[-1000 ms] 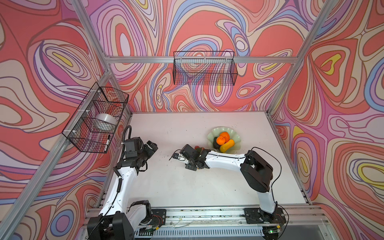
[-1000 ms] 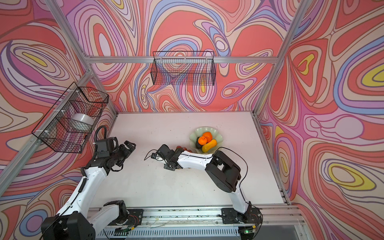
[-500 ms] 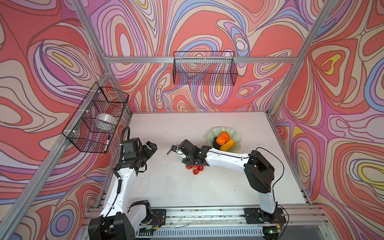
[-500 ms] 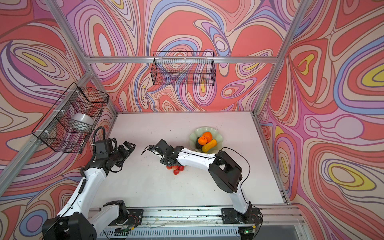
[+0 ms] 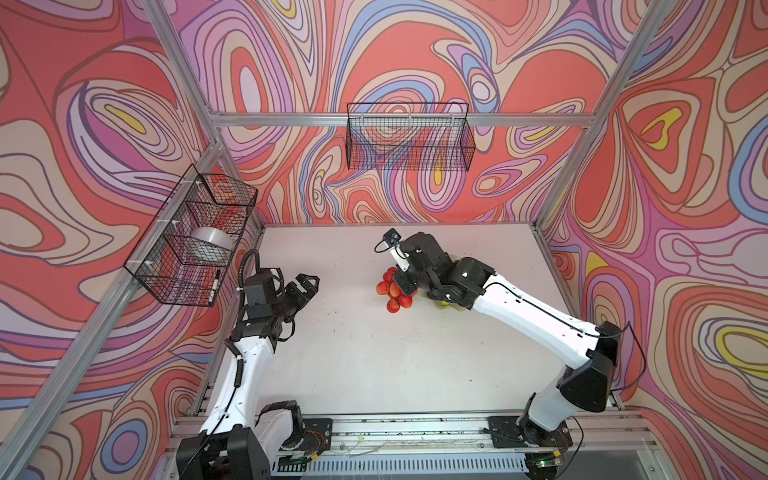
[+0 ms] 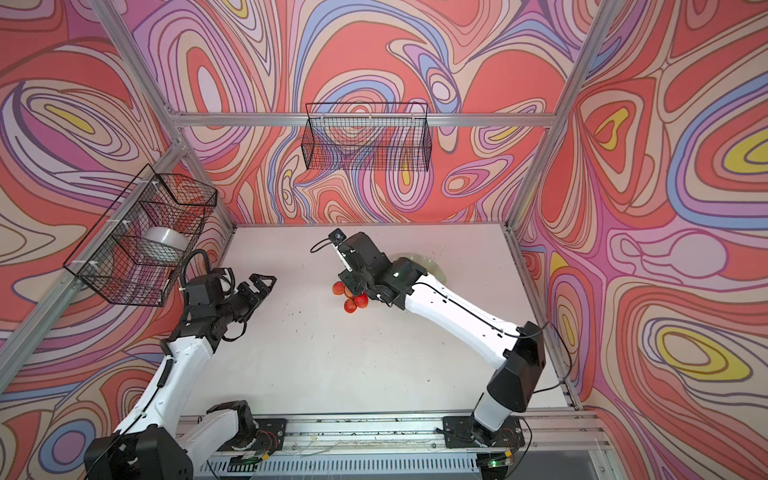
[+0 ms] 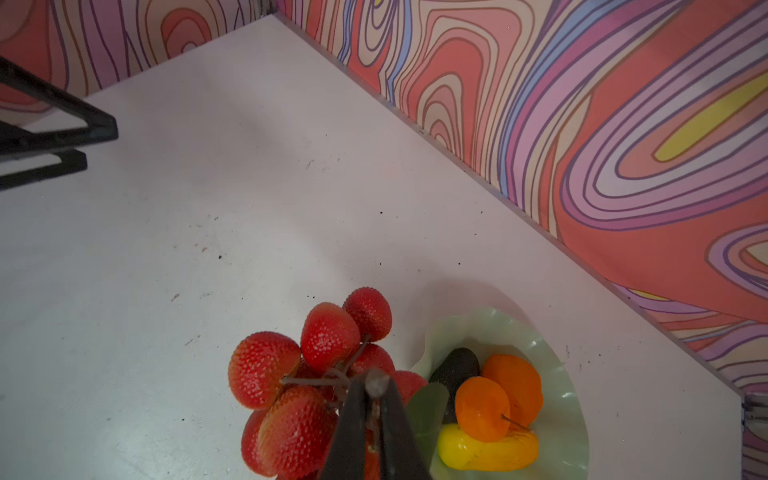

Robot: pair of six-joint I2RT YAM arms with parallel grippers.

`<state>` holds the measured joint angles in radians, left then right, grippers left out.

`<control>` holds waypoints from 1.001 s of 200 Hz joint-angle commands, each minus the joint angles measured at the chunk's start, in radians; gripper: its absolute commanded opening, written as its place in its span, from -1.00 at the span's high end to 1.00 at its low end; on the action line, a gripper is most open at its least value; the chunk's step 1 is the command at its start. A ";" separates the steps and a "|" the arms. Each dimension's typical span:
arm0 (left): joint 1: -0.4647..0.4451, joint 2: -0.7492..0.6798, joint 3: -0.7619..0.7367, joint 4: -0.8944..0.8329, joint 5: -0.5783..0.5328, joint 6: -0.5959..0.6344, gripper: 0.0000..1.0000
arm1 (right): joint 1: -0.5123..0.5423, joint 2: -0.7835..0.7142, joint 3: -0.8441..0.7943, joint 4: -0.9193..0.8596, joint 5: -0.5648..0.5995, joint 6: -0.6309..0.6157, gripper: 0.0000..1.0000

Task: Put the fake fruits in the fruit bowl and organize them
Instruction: 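Lift the red fruit bunch by its stem into the green bowl with the right gripper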

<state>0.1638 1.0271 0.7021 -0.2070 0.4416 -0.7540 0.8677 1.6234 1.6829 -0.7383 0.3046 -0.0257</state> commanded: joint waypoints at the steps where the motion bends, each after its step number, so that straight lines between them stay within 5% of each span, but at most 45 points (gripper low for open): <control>1: 0.006 -0.016 0.031 0.051 0.019 0.031 -1.00 | -0.035 -0.038 0.029 -0.159 0.062 0.110 1.00; 83: 0.006 -0.017 0.023 0.112 0.029 0.033 -1.00 | -0.219 -0.061 -0.056 -0.237 0.136 0.148 1.00; 169: 0.006 -0.041 -0.004 0.168 0.021 0.033 -1.00 | -0.374 0.186 -0.096 -0.044 0.091 0.122 1.00; 200: 0.005 -0.051 -0.010 0.211 0.006 0.031 -1.00 | -0.394 0.219 -0.058 -0.026 0.013 0.134 0.20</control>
<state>0.1638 0.9974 0.7048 -0.0647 0.4633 -0.7326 0.4831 1.8305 1.5826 -0.8032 0.3889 0.1028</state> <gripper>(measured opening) 0.999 0.265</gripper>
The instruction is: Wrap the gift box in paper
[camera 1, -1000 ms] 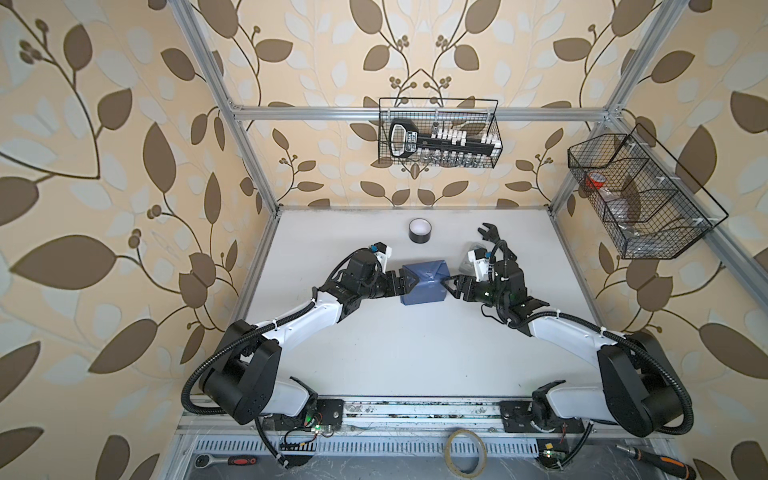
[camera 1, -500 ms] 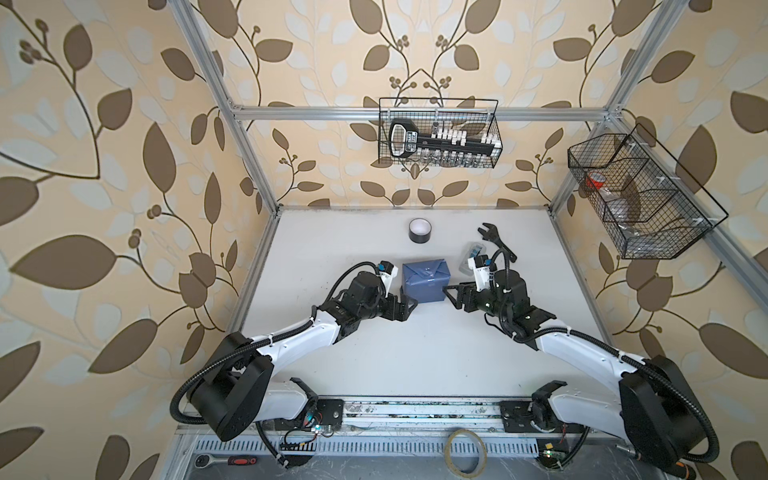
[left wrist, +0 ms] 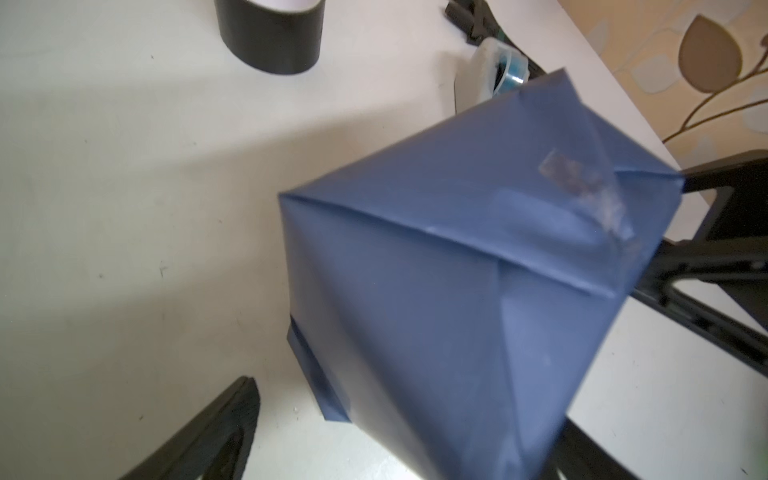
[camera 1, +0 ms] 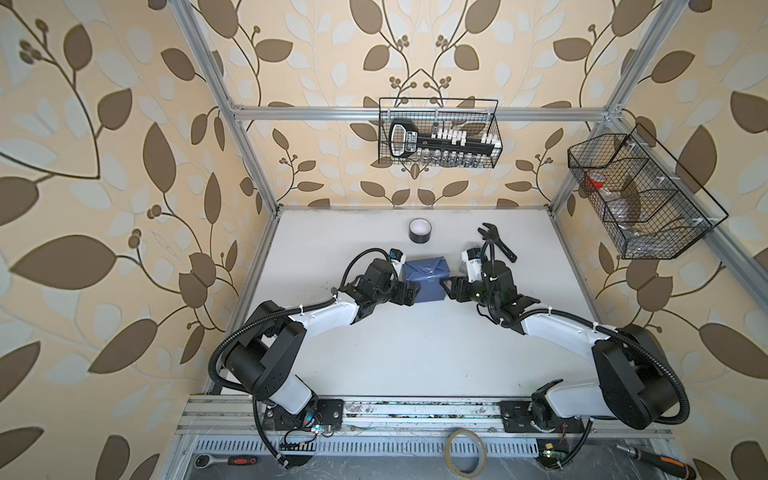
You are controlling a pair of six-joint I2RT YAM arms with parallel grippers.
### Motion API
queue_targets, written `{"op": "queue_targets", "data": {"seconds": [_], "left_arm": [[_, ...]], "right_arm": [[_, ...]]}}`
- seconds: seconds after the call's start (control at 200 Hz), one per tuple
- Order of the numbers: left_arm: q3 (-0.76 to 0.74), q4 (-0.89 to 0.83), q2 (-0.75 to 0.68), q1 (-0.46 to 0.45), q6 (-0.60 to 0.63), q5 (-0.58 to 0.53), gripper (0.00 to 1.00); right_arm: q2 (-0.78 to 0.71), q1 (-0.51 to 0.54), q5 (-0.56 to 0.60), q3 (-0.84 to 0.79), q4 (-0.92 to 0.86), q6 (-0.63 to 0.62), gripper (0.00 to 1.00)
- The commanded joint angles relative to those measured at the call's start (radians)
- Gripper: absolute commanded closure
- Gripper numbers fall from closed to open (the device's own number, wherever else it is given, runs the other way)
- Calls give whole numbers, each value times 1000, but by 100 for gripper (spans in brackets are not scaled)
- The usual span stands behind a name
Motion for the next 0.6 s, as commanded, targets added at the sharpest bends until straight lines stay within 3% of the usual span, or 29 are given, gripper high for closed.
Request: {"op": "queue_targets", "data": {"seconds": [0.0,0.29,0.595], "left_arm": [[69,-21,12,29,21,-44,6],[231,-99,147,85,-13,-9,7],[385,-136,280,162,-88,172,6]], "right_arm": [[31,-3,27,71,2,-24,32],[190,-47,15,262,-49,-32,33],[313,-84,-63,377,-51,-6,28]]}}
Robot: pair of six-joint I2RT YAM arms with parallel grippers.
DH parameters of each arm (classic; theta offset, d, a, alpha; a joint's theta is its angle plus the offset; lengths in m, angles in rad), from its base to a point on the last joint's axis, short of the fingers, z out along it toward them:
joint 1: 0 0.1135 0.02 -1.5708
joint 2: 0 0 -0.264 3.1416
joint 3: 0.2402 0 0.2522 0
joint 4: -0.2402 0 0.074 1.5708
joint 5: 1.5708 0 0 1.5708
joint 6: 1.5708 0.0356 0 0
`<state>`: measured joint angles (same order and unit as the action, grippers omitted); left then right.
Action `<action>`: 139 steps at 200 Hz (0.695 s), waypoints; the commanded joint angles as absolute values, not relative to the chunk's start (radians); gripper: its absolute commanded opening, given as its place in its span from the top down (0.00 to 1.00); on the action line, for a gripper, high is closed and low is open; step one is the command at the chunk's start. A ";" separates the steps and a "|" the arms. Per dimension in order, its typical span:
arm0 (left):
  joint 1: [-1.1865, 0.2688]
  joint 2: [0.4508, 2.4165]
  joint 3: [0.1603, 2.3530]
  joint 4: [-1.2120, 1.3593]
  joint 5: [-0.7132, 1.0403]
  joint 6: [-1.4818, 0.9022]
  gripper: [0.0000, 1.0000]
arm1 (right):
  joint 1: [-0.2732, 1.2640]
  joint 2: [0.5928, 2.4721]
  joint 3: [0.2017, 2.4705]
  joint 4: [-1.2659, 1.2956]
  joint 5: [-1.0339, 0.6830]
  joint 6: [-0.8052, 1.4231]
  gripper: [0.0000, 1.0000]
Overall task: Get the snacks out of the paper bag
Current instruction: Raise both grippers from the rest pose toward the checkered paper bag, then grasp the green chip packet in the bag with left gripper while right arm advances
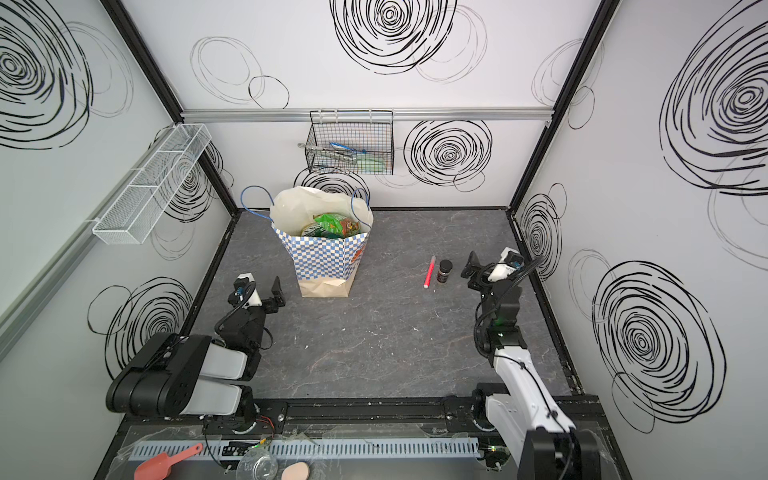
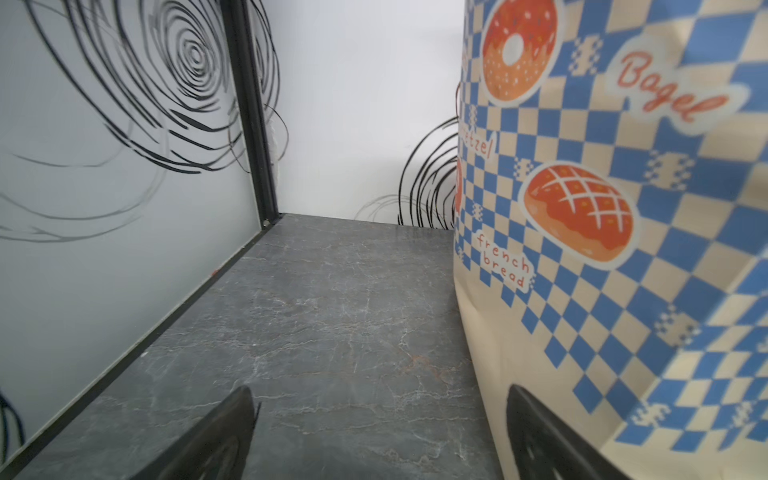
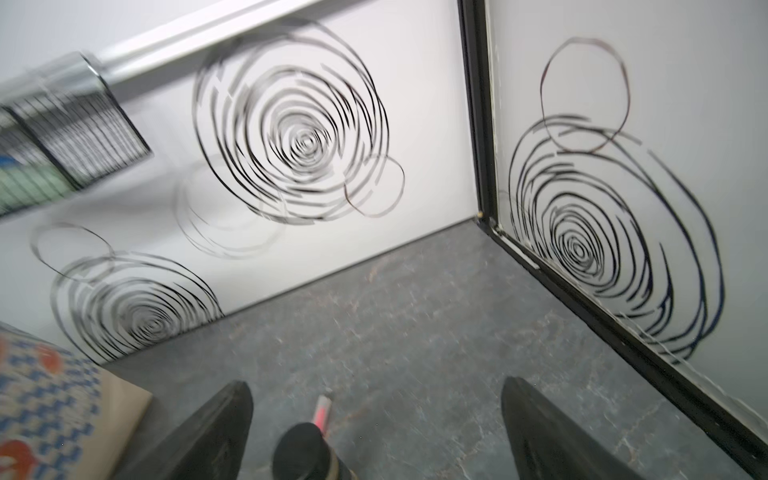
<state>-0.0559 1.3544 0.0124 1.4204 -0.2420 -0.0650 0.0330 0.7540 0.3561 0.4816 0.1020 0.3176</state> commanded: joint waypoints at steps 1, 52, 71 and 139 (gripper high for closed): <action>-0.122 1.165 -0.004 1.460 -0.438 -0.046 0.04 | 0.035 0.571 0.354 0.217 -0.115 0.423 0.03; -0.268 0.500 0.210 0.400 -0.683 -0.592 0.04 | 0.080 0.488 0.564 -0.123 -0.602 0.537 0.03; -0.268 0.396 0.303 0.210 -0.634 -0.790 0.00 | 0.164 0.545 0.654 -0.187 -0.675 0.560 0.03; -0.349 0.995 1.099 -0.188 -0.021 -0.514 0.02 | 0.896 0.797 0.900 -0.295 -0.219 0.436 0.02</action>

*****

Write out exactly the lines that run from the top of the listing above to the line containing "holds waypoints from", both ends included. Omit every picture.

[-1000 ms] 
[-1000 ms] 
[-500 ms] 
[-500 ms] 
[+0 ms] 
[+0 ms] 
[+0 ms] 

Robot: pair of six-joint I2RT YAM arms with parallel grippers.

`<state>` holds the measured joint angles in radians, left then right, grippers left out.

`<control>` holds waypoints from 1.001 s of 200 Hz joint-angle commands, each minus the joint angles measured at the chunk's start, in radians; gripper: its absolute commanded opening, written as its place in its span, from -1.00 at the span's high end to 1.00 at its low end; on the action line, a gripper is most open at its least value; the chunk's step 1 is the command at its start. A ";" separates the steps and a "|" the arms. Each dimension's typical span:

This is the complete output for the exercise.